Are there any policy prescriptions?

  • According to the research, between 2010 and 2020, human mortality from floods, droughts, and storms was 15 times greater in extremely susceptible regions than in places with very low susceptibility, which should serve as a warning.
  • South Asia, along with South East Asia and East Asia, and Sub-Saharan Africa, is a hotspot because it has the highest absolute numbers of people displaced by extreme weather, followed by South East Asia and East Asia.
  • There are some recommendations for India. Hefty rainfall has risen over most of the Indian subcontinent; Chennai, as well as Chittagong, Dhaka and Mumbai, and other cities on the Gangetic Plain and the Delhi-Lahore corridor, are all expected to become major migration hotspots in the near future.
  • Heat Health Action Plans, which incorporate early warning and response systems for excessive heat, are one type of corrective action that might be implemented.
  • To address the threat of water-borne and food-borne disease in densely populated areas, measures such as
    • increasing access to potable water,
    • lowering the vulnerability of water and sanitation systems to flooding and extreme weather events, and
    • enhancing early warning systems are needed.
  • The IPCC recommends that adaptation initiatives be integrated into institutional budget and policy planning, that legislative mechanisms be established, that monitoring and evaluation frameworks be established, and that recovery measures be implemented following catastrophes.
  • Furthermore, the introduction of “behavioural incentives and economic instruments that address market failures, such as climate risk disclosure, inclusive and deliberative processes, strengthen adaptation actions by public and private actors,” according to the report, “will strengthen adaptation actions by public and private actors.”

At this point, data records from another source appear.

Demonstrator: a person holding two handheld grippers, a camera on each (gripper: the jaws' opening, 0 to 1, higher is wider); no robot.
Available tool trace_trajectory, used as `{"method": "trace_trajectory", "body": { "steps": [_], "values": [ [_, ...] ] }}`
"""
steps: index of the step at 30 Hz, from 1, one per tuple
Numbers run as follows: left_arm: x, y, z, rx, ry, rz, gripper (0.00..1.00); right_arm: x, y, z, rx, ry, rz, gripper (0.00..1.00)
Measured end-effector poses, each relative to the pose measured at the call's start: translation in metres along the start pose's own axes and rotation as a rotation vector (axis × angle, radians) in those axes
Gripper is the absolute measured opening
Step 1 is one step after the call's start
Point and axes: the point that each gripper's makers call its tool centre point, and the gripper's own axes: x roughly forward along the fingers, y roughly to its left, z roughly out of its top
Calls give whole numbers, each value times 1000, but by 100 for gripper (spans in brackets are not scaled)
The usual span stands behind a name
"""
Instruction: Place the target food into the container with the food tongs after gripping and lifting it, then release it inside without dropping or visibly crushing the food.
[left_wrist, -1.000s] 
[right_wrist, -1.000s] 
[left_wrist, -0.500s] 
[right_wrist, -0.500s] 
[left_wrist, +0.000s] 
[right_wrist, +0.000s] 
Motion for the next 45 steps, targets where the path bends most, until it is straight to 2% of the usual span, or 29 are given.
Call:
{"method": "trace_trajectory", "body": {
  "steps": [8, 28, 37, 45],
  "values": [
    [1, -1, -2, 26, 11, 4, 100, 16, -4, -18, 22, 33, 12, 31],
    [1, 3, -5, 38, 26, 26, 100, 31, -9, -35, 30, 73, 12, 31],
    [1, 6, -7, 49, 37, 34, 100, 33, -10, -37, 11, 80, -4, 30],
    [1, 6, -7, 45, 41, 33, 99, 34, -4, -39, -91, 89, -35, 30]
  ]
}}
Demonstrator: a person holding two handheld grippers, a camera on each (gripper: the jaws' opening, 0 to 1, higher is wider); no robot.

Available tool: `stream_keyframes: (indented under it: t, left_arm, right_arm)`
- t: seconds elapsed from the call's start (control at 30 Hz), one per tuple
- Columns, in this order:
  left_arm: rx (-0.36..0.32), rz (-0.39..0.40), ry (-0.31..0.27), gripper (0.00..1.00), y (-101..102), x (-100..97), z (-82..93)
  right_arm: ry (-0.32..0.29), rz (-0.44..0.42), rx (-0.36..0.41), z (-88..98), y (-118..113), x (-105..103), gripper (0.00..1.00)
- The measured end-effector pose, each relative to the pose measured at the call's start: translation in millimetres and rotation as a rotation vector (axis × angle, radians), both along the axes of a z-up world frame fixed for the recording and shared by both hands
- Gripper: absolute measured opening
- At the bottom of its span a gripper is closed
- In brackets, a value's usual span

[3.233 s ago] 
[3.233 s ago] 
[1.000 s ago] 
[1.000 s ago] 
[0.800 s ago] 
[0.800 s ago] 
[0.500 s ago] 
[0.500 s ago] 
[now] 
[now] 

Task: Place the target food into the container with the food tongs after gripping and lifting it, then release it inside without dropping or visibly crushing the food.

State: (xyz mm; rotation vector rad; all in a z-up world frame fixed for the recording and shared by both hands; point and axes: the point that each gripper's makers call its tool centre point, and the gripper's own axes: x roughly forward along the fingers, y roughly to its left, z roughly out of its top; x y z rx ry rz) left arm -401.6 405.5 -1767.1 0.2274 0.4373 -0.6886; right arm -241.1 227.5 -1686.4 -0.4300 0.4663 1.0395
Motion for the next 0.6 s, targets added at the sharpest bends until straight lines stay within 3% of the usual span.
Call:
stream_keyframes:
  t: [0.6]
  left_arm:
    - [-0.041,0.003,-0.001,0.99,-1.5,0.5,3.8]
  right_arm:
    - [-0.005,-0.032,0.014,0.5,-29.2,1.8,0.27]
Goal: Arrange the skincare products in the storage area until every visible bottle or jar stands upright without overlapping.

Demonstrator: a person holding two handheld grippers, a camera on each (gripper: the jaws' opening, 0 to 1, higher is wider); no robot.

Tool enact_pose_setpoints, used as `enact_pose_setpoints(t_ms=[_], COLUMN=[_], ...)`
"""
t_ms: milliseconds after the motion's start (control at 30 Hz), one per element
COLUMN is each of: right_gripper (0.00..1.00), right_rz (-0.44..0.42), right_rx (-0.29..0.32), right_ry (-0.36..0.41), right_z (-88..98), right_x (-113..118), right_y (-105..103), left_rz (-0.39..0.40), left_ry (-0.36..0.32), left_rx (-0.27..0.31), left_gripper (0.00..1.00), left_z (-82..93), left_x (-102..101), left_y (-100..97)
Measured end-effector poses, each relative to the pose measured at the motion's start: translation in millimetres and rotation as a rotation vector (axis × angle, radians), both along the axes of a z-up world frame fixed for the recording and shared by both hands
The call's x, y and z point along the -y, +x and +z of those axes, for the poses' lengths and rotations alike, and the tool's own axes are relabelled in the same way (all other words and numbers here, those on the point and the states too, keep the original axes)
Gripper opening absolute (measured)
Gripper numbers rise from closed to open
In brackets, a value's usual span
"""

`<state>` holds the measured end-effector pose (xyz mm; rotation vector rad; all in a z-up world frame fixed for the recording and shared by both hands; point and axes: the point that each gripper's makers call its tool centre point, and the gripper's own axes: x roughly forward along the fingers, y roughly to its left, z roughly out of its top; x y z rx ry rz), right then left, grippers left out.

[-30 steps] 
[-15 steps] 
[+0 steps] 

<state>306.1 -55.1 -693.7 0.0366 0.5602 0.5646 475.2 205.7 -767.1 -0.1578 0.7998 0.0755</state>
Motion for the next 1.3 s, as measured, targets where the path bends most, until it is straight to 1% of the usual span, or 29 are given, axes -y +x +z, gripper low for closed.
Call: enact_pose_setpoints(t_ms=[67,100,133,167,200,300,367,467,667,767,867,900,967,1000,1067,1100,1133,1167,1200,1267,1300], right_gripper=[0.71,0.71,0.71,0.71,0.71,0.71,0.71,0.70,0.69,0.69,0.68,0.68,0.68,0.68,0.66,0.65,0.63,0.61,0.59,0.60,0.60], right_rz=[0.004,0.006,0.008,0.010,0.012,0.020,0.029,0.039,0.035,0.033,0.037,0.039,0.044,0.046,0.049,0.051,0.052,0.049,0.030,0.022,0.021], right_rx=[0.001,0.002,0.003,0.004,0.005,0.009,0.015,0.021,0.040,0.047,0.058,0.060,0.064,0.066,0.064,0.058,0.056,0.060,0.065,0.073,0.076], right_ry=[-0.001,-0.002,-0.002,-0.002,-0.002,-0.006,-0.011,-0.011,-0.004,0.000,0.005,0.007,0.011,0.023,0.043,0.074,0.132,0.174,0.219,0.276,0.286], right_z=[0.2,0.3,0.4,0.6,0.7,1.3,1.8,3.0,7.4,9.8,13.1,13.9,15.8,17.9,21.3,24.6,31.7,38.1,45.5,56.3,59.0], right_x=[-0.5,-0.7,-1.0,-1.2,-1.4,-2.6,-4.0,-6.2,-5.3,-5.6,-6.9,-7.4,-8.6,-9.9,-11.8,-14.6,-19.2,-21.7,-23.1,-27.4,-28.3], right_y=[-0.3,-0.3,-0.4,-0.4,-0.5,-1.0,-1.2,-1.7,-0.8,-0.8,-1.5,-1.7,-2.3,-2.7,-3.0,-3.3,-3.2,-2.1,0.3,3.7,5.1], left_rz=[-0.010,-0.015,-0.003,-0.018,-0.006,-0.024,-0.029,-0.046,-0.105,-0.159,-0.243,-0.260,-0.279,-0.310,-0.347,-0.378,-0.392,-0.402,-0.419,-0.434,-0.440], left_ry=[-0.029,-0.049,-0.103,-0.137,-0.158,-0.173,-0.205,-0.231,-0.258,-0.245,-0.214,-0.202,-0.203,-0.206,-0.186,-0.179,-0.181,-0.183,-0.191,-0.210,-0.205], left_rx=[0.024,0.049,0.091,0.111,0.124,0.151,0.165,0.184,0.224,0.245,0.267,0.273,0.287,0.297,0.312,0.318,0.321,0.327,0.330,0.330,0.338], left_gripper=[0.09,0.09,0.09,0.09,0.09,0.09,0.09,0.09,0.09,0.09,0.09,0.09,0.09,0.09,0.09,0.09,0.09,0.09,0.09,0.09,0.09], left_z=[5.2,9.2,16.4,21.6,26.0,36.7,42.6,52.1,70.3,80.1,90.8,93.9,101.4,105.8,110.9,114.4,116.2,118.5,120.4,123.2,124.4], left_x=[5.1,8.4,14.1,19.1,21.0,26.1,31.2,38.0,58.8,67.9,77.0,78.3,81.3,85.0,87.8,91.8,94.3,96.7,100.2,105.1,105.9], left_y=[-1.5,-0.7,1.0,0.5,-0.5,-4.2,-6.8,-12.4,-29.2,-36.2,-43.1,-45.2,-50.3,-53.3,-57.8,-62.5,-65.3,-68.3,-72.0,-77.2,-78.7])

Options for climate resilient development

  • According to the IPCC’s estimate, the window of opportunity to limit the global temperature rise below 1.5 degrees Celsius is closing rapidly. In fact, there is already widespread agreement that, based on the current promises made by states who signed the Paris Agreement, this target is unachievable to achieve, and that the average temperature might climb by as much as 3°C, with potentially disastrous effects.
  • Climate Resilient Development is the solution, and it would connect all approaches toward significant reductions in greenhouse gas emissions, the establishment of mechanisms to absorb a significant portion of the CO2 stock in the atmosphere, and the raising of adequate climate financing for adaptation.
  • According to the IPCC, the worldwide trend of urbanisation presents an urgent and crucial opportunity to enhance climate-resilient development in this area. Coastal cities and communities play a particularly crucial role in this process.
  • What will not work, though, is urbanisation that is both energy-intensive and market-driven. The same cannot be said for insufficient and mismatched financial resources, as well as a mistaken emphasis on grey infrastructure rather than environmentally and socially responsible measures.
  • Wrong policies in sectors like as housing, for example, might actually lock in maladaptation, which would have a disproportionate impact on impoverished populations. Poor land use regulations, compartmentalised approaches to health, ecological and social planning, and other factors all contribute to the lack of resilience in a society.
  • According to the assessment, the remainder of the present decade is critical in directing the globe toward a low-carbon future.

The Hindu link-

https://www.thehindu.com/sci-tech/energy-and-environment/ipcc-sounds-another-climate-warning/article65183951.ece#:~:text=Sounding%20a%20warning%2C%20the%20report,regions%20with%20very%20low%20vulnerability.

Question- Intergovernmental Panel on Climate Change (IPCC) in a recently published report has given stringent warnings of risks associated with climate change and given policy prescriptions to counter it adverse effects. Elucidate.